#### Material provided:
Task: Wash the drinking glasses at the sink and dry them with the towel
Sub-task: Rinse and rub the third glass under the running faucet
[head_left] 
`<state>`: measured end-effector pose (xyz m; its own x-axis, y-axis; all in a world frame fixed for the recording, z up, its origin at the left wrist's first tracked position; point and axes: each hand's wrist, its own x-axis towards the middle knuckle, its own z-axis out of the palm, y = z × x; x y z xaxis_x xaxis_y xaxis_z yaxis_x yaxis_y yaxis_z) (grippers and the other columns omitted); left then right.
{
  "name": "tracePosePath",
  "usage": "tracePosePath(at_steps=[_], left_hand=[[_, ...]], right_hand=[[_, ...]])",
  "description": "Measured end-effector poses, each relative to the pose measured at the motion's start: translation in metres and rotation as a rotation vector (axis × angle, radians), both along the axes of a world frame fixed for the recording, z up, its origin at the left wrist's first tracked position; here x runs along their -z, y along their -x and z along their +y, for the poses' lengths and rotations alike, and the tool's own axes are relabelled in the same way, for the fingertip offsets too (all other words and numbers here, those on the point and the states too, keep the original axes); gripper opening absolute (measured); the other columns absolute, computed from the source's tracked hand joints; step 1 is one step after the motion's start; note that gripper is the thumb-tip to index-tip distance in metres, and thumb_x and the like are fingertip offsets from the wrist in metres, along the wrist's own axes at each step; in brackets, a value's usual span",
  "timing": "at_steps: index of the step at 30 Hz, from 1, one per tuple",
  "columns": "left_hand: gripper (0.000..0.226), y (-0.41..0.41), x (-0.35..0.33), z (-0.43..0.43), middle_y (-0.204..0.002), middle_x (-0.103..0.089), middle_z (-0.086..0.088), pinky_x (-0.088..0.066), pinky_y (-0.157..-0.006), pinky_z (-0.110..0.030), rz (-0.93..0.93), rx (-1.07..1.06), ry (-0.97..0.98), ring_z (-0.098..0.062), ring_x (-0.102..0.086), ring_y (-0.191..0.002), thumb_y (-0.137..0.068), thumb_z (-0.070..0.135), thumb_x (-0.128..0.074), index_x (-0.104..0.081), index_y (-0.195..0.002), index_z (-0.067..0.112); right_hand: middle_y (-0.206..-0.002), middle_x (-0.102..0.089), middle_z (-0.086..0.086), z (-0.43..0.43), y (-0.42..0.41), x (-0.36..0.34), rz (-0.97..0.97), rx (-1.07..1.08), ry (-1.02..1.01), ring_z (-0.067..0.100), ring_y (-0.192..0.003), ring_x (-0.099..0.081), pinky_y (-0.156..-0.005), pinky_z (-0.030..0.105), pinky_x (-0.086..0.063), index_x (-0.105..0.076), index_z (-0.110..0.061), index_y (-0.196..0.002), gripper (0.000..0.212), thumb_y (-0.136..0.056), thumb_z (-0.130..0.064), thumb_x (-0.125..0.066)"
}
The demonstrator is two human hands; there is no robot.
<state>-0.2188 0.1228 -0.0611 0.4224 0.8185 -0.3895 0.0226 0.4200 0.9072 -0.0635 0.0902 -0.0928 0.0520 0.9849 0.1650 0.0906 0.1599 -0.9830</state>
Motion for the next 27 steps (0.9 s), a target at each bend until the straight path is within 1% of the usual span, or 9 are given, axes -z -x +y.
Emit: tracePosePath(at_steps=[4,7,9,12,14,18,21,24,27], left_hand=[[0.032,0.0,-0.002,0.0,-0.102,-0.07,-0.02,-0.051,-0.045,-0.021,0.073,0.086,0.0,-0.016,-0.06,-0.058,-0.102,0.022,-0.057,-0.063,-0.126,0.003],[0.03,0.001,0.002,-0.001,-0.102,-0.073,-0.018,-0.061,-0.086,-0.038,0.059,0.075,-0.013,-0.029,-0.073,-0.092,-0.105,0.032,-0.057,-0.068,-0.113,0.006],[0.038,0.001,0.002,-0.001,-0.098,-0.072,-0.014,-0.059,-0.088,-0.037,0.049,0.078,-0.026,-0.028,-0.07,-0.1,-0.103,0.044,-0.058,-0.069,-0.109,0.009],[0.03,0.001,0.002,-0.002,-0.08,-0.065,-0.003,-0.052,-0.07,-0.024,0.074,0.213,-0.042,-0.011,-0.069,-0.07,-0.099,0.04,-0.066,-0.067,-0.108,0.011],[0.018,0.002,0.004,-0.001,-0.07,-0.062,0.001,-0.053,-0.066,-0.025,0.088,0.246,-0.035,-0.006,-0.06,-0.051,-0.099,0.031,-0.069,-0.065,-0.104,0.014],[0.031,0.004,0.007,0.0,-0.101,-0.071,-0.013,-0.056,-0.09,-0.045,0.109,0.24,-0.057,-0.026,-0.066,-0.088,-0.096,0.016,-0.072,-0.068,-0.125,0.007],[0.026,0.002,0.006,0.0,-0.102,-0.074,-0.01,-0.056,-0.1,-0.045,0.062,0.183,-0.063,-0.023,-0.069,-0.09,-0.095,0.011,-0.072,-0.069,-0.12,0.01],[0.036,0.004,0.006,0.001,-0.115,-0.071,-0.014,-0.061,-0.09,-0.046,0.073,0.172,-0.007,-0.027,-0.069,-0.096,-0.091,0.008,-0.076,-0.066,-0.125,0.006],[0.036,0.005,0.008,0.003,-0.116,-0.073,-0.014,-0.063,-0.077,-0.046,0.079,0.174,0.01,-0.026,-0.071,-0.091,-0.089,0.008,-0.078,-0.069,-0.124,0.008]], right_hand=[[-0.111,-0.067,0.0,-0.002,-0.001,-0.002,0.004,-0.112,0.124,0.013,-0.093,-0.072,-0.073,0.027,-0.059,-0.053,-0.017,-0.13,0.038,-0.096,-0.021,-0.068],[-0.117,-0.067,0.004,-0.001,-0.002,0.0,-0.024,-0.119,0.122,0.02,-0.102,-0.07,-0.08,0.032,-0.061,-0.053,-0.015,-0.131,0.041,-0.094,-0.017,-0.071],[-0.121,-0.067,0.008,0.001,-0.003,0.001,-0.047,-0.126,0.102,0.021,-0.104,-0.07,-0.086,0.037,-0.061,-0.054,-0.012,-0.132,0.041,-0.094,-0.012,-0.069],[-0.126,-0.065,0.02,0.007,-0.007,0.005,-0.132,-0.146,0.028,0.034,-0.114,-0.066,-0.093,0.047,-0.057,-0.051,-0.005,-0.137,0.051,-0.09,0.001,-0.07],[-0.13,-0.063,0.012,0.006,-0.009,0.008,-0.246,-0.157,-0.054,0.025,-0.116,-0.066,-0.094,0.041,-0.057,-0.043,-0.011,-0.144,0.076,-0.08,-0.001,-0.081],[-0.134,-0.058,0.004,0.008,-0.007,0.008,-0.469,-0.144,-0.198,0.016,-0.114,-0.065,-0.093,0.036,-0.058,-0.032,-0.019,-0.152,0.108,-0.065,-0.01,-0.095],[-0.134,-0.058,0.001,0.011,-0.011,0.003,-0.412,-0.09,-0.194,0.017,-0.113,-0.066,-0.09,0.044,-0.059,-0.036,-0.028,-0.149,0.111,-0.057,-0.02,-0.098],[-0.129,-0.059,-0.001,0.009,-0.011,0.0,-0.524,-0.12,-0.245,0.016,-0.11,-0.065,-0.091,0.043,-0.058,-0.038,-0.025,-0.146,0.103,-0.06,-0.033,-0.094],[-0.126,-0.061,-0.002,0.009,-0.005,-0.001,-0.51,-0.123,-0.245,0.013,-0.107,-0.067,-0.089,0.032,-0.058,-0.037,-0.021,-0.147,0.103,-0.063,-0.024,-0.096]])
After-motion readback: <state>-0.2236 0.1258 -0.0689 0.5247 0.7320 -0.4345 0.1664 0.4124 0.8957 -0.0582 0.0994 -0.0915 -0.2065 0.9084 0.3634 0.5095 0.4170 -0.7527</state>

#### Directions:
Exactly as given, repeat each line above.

#### Answer to the exercise:
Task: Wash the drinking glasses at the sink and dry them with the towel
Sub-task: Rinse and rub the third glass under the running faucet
[head_left] 
`<state>`: measured end-effector pose (xyz m; its own x-axis, y-axis; all in a world frame fixed for the recording, z up, its origin at the left wrist's first tracked position; point and axes: each hand's wrist, its own x-axis towards the middle knuckle, its own z-axis out of the palm, y = z × x; x y z xaxis_x xaxis_y xaxis_z yaxis_x yaxis_y yaxis_z) (grippers and the other columns omitted); left then right.
{
  "name": "tracePosePath",
  "usage": "tracePosePath(at_steps=[_], left_hand=[[_, ...]], right_hand=[[_, ...]])",
  "description": "Measured end-effector poses, each relative to the pose measured at the motion's start: translation in metres and rotation as a rotation vector (axis × angle, radians), both along the axes of a world frame fixed for the recording, z up, its origin at the left wrist's first tracked position; here x runs along their -z, y along their -x and z along their +y, for the poses' lengths and rotations alike, and the tool's own axes are relabelled in the same way, for the fingertip offsets too (all other words and numbers here, those on the point and the states too, keep the original axes); gripper opening absolute (measured); the other columns absolute, computed from the source's tracked hand joints; step 1 is one step after the motion's start; note that gripper is the thumb-tip to index-tip distance in metres, and thumb_x and the like are fingertip offsets from the wrist in metres, along the wrist's own axes at each step; in brackets, a value's usual span",
  "timing": "at_steps: index of the step at 30 Hz, from 1, one per tuple",
  "columns": "left_hand: gripper (0.000..0.226), y (-0.41..0.41), x (-0.35..0.33), z (-0.43..0.43), middle_y (-0.204..0.002), middle_x (-0.103..0.089), middle_z (-0.086..0.088), pinky_x (-0.088..0.066), pinky_y (-0.157..-0.006), pinky_z (-0.110..0.030), rz (-0.93..0.93), rx (-1.07..1.06), ry (-0.97..0.98), ring_z (-0.098..0.062), ring_x (-0.102..0.086), ring_y (-0.191..0.002), thumb_y (-0.137..0.068), thumb_z (-0.070..0.135), thumb_x (-0.128..0.074), index_x (-0.104..0.081), index_y (-0.195..0.002), index_z (-0.067..0.112); right_hand: middle_y (-0.206..-0.002), middle_x (-0.102..0.089), middle_z (-0.086..0.086), z (-0.43..0.43), y (-0.42..0.41), x (-0.36..0.34), rz (-0.97..0.97), rx (-1.07..1.08), ry (-1.02..1.01), ring_z (-0.067..0.100), ring_y (-0.192..0.003), ring_x (-0.099..0.081), pinky_y (-0.156..-0.005), pinky_z (-0.030..0.105), pinky_x (-0.086..0.063), index_x (-0.105..0.076), index_z (-0.110..0.061), index_y (-0.196..0.002), gripper (0.000..0.212), thumb_y (-0.136..0.056), thumb_z (-0.130..0.064), thumb_x (-0.125..0.066)"
}
The demonstrator is two human hands; there is no robot.
<state>-0.2188 0.1228 -0.0611 0.4224 0.8185 -0.3895 0.0226 0.4200 0.9072 -0.0635 0.0902 -0.0928 0.0520 0.9849 0.1650 0.0906 0.1599 -0.9830</state>
Motion for the next 27 steps (0.9 s), a target at each bend until the straight path is within 1% of the usual span, or 9 are given, axes -z -x +y.
Emit: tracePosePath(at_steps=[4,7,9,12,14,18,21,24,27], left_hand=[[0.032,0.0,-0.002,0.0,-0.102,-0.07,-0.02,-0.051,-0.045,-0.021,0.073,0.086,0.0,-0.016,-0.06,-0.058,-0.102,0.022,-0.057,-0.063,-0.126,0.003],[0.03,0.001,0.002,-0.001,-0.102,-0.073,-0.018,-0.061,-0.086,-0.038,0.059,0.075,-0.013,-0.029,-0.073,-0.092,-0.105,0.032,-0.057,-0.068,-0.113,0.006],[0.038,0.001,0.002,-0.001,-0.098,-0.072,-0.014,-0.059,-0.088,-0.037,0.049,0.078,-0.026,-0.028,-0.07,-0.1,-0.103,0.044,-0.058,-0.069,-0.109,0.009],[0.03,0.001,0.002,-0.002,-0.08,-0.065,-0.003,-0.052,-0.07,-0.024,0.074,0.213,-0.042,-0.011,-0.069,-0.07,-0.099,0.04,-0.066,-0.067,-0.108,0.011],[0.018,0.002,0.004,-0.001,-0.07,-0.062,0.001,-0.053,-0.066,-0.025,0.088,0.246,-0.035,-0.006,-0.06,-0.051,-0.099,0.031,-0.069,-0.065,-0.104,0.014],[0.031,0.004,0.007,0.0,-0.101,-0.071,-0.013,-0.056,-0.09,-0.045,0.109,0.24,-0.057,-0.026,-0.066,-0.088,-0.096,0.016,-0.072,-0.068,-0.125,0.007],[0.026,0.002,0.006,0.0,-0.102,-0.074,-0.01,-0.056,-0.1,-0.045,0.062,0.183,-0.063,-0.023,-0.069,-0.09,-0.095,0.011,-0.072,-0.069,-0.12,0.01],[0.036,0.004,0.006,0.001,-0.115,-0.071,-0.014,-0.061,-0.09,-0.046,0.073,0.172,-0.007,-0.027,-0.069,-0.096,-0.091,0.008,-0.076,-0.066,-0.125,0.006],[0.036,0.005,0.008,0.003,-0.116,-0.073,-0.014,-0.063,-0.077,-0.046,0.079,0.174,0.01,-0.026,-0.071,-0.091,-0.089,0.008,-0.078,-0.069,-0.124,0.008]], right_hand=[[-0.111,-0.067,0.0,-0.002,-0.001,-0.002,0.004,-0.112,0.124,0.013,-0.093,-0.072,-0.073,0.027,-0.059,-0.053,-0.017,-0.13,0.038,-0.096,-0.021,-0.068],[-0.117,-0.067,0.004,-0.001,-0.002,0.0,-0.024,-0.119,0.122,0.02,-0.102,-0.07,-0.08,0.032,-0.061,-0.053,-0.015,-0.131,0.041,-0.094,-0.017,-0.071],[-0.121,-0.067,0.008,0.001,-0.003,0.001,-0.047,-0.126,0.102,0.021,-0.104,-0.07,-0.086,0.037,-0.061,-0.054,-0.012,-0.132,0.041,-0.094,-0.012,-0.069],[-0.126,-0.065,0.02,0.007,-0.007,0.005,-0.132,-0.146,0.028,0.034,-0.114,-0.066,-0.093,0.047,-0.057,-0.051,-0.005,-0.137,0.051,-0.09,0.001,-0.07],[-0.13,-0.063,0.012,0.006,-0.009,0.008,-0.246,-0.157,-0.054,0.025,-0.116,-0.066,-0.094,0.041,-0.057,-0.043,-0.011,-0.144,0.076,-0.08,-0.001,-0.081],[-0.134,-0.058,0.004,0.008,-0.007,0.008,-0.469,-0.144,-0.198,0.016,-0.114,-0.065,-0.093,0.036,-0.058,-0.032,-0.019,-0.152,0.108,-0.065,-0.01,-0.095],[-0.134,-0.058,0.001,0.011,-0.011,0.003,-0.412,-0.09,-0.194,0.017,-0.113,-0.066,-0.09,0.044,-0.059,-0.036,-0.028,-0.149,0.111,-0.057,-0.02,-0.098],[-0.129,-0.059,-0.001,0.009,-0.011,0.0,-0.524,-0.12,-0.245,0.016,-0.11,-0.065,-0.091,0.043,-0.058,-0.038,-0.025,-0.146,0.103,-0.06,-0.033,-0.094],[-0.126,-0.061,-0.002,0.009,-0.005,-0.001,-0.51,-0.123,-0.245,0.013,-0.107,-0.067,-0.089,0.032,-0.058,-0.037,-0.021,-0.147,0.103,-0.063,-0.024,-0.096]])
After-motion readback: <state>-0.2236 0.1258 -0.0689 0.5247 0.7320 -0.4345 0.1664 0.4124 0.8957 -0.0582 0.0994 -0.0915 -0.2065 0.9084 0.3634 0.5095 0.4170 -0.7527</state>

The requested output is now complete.